Penjualan kapal tanker Pertamina itu lalu diusut KPPU, kemudian dibawa ke Pansus DPR RI. Kasus berakhir setelah Mahkamah Agung mengeluarkan keputusan Anggota DPR memuji Kejaksaan Agung yang bertindak cepat dalam melakukan pemeriksaan kasus VLCC dengan mengambil alih kasus tersebut dari KPK. Oleh karena itu, Kejaksaan Agung menerima pujian dan KPK dihujat karena dianggap tidak mampu menangani kasus ini.
Sebelum jatuh masuk ke Pansus DPR dan Kemudian ditangani Kejaksaan Agung, Komisi Pengawas Persaingan Usaha (KPPU) telah lebih dulu mempersoalkannya. Dalam putusannya, KPPU menyatakan ada kerugian negara yang berkisar US$20 juta sampai dengan US$56 juta, atau setara dengan Rp.180 miliar sampai Rp.504 miliar.
Penjualan 2 kapal tanker tersebut sebenarnya sudah disetujui oleh Kementerian Keuangan yang ketika itu dipimpin oleh Budiono. Tapi ketika kasus bergulir, Menteri Budiono tidak pernah bersuara untuk membela. Belakangan Laksamana baru kaget, ketika Budiono bergabung dengan pemerintahan Presiden Soesilo Bambang Yudhoyono, yang menjadi lawan Megawati Soekarnoputri dalam pemilihan Presiden tahun 2004.
Kasus penjualan kapal tanker itu akhirnya ditutup oleh Kejaksaan Agung RI, setelah Kejagung melalui Keputusan Majelis Peninjauan Kembali, menganulasi keputusan kasasi Mahkamah Agung (MA).
Dengan demikian amar putusan KPPU dinyatakan salah. Secara otomatis, keputusan VLCC DPR RI yang didasari keputusan KPPU juga tidak memiliki kebenaran hukum. MA menyatakan bahwa dalam Amar Keputusan Peninjauan Kembali yang mengadili dirinya sendiri, tidak pelanggaran hukum dan tidak ada kerugian negara. Negara justru diuntungkan sebesar US$53,2 juta.

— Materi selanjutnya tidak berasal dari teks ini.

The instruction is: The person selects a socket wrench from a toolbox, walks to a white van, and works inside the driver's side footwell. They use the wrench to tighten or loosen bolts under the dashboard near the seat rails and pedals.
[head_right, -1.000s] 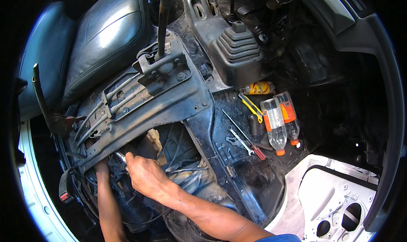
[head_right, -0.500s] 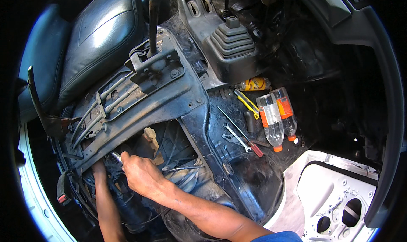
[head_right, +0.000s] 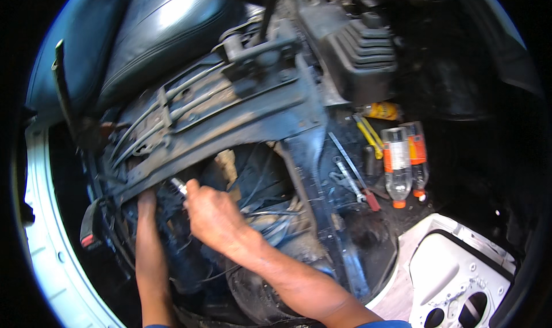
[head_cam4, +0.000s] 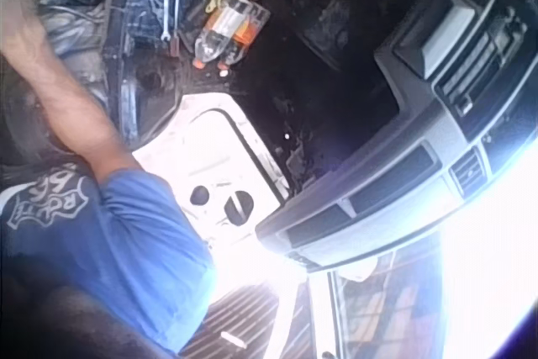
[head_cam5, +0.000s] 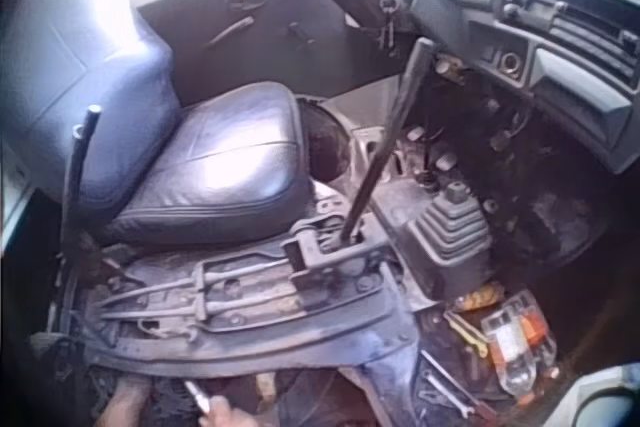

Pemaparan yang terinci tentang latar belakang dan proses hukum terkait penjualan kapal tanker Pertamina itu, ditulis melalui buku memoar Laksamana Sukardi, berjudul “Belenggu Nalar”. Buku setebal 214 halaman ini diterbitkan oleh Kompas, dan akan diluncurkan dalam waktu dekat ini. (hw)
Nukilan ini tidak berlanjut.